Si aggiunga che il 2022 è stato l’anno più caldo di sempre. Ma forse anche il più caro di sempre. Ormai l’innevamento artificiale di un chilometro di pista può raggiungere anche i 45.000 euro a stagione. I consumi di energia e di acqua sono notevoli perché con un metro cubo di acqua si producono circa due metri cubi di neve artificiale. Non solo: l’utilizzo dei cannoni sparaneve, come viene rimarcato a più riprese nel report, ha anche un impatto ambientale: nei luoghi a innevamento meccanico «è stato riscontrato un ritardo dell’inizio dell’attività vegetativa fino a 20-25 giorni rispetto alla media, a causa della pesantezza della neve artificiale».
Invasi... dagli invasi
Quella dell’innevamento artificiale è una pratica «non sostenibile» per Legambiente, che riferisce come l’Italia, stando alle ultime stime disponibili, sia «tra i Paesi alpini più dipendenti dalla neve artificiale con il 90% di piste innevate artificialmente, seguita da Austria (70%), Svizzera (50%), Francia (39%).

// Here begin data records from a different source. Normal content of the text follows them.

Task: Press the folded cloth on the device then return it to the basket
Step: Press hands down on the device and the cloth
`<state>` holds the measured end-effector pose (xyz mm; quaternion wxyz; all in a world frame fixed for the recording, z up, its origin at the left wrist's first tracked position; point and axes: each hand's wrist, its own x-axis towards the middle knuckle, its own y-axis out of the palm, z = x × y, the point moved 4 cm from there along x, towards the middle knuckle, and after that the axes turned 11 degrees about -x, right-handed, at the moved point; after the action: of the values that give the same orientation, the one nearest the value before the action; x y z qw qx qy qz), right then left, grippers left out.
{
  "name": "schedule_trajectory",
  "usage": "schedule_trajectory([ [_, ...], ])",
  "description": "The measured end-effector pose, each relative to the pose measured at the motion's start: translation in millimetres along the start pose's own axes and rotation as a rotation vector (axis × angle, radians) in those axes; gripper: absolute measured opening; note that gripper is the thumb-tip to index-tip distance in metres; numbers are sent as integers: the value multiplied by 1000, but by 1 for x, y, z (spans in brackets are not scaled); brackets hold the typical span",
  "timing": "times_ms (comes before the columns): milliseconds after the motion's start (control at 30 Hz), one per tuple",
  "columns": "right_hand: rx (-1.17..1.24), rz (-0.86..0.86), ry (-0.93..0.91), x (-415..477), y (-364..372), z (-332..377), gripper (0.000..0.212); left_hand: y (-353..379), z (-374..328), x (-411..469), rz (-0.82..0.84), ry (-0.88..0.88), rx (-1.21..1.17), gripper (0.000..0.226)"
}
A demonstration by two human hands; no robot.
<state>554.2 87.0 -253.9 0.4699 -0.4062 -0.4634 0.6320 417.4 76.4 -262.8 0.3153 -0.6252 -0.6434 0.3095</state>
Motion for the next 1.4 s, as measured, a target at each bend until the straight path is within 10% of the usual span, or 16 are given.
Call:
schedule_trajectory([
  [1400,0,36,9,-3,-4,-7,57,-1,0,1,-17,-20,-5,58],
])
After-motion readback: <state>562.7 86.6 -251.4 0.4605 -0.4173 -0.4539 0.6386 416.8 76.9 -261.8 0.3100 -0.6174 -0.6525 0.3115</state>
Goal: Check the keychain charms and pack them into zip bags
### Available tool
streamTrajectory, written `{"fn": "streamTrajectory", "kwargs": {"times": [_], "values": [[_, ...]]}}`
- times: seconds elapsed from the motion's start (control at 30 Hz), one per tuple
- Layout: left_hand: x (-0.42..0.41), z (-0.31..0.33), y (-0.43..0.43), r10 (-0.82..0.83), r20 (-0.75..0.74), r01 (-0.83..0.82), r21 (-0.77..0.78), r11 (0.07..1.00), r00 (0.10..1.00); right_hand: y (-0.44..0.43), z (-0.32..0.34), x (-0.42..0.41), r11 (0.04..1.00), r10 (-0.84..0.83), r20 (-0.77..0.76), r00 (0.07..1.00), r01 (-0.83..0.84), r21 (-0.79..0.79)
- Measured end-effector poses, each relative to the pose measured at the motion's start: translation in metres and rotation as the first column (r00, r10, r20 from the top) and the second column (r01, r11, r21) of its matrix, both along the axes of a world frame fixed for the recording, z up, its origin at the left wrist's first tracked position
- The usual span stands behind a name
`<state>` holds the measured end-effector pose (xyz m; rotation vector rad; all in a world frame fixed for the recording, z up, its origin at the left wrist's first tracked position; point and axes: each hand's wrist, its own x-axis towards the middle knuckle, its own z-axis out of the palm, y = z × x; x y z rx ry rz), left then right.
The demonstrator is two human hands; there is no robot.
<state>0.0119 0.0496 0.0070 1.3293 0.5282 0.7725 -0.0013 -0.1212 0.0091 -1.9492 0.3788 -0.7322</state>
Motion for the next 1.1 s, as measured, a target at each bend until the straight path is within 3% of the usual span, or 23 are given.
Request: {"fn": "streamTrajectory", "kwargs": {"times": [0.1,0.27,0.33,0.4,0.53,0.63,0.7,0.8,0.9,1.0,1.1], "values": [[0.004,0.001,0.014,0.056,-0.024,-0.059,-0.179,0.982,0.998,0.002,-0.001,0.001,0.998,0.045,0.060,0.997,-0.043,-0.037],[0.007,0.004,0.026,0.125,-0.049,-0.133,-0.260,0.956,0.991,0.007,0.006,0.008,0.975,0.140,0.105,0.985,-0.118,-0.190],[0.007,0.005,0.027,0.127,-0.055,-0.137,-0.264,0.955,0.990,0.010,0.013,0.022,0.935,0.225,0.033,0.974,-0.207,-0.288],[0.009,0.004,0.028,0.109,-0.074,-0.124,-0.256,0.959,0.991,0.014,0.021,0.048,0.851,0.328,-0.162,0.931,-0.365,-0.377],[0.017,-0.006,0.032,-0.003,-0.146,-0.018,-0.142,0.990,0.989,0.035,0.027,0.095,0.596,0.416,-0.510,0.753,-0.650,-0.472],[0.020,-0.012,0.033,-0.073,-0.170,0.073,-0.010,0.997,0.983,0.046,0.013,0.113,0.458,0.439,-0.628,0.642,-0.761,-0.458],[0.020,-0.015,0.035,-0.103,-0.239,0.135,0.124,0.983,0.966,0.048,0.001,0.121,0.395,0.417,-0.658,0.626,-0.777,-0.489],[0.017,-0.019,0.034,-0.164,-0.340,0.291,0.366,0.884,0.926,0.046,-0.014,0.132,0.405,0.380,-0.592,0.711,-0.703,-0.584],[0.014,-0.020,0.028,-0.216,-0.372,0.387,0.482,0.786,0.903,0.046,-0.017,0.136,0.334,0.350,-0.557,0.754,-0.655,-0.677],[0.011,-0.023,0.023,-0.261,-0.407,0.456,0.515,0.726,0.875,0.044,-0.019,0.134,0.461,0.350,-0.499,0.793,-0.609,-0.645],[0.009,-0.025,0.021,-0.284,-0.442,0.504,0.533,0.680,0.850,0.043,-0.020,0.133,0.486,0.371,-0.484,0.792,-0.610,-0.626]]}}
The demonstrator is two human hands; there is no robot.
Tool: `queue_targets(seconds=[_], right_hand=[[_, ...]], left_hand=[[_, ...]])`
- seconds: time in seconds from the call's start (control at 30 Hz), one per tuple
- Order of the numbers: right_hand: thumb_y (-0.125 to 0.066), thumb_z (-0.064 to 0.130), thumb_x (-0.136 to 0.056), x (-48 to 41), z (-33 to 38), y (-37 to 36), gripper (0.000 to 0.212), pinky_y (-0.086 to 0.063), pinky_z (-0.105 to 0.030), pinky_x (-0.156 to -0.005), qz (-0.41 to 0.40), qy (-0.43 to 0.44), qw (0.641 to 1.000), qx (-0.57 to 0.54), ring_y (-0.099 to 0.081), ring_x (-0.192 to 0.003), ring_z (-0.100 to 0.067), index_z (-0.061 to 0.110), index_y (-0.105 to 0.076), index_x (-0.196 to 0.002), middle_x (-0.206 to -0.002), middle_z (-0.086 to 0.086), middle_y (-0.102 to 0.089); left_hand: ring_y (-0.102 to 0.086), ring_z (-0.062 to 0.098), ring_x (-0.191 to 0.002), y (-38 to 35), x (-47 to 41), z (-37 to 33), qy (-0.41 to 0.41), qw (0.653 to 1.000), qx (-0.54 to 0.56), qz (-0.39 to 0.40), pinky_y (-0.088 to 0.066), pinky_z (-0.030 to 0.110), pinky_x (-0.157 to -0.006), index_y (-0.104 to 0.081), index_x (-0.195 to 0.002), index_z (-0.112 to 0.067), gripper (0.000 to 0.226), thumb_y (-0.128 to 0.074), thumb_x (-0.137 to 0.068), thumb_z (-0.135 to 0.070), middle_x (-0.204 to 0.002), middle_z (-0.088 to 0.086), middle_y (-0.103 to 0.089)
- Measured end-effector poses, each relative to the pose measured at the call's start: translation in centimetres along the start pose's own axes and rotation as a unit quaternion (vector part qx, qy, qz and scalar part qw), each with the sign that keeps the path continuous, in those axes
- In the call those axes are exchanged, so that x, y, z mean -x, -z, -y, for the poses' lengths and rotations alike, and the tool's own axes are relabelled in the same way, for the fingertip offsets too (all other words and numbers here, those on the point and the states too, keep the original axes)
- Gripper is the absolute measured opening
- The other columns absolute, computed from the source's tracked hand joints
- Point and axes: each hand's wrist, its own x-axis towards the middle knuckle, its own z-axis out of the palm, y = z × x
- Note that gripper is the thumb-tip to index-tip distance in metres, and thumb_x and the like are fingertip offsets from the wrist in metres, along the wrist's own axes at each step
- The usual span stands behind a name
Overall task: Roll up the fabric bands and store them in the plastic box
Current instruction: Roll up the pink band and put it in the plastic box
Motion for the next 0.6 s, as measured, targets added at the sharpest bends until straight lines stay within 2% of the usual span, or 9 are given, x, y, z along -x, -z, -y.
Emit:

La percentuale più bassa è in Germania, con il 25%. «Preoccupante», stando sempre al rapporto, il numero di bacini idrici artificiali presenti in montagna in prossimità dei comprensori sciistici italiani e utilizzati principalmente per l'innevamento artificiale: sono ben 142 quelli mappati nella Penisola per la prima volta da Legambiente attraverso l’utilizzo di immagini satellitari per una superficie totale pari a circa 1.037.377 metri quadrati.
Il Trentino Alto Adige detiene il primato con 59 invasi, seguito da Lombardia con 17 invasi e dal Piemonte con 16 bacini. In parallelo, nella Penisola nel 2023 aumentano sia gli «impianti dismessi», toccando quota 249, sia quelli «temporaneamente chiusi» (sono 138), sia quelli sottoposti ad «accanimento terapeutico», ossia quelli che sopravvivono con forti iniezioni di denaro pubblico, e che nel 2023 arrivano a quota 181.
Per l’associazione ambientalistica la svolta per il futuro dovrebbe guardare a un «turismo sportivo ecosostenibile per tutte le stagioni» e alla «diversificazione delle attività»: «Attorno a queste ipotesi occorre individuare gli investimenti, ben sapendo che se non c’è un progetto complessivo con nuove basi culturali, i soldi da soli non sono sufficienti».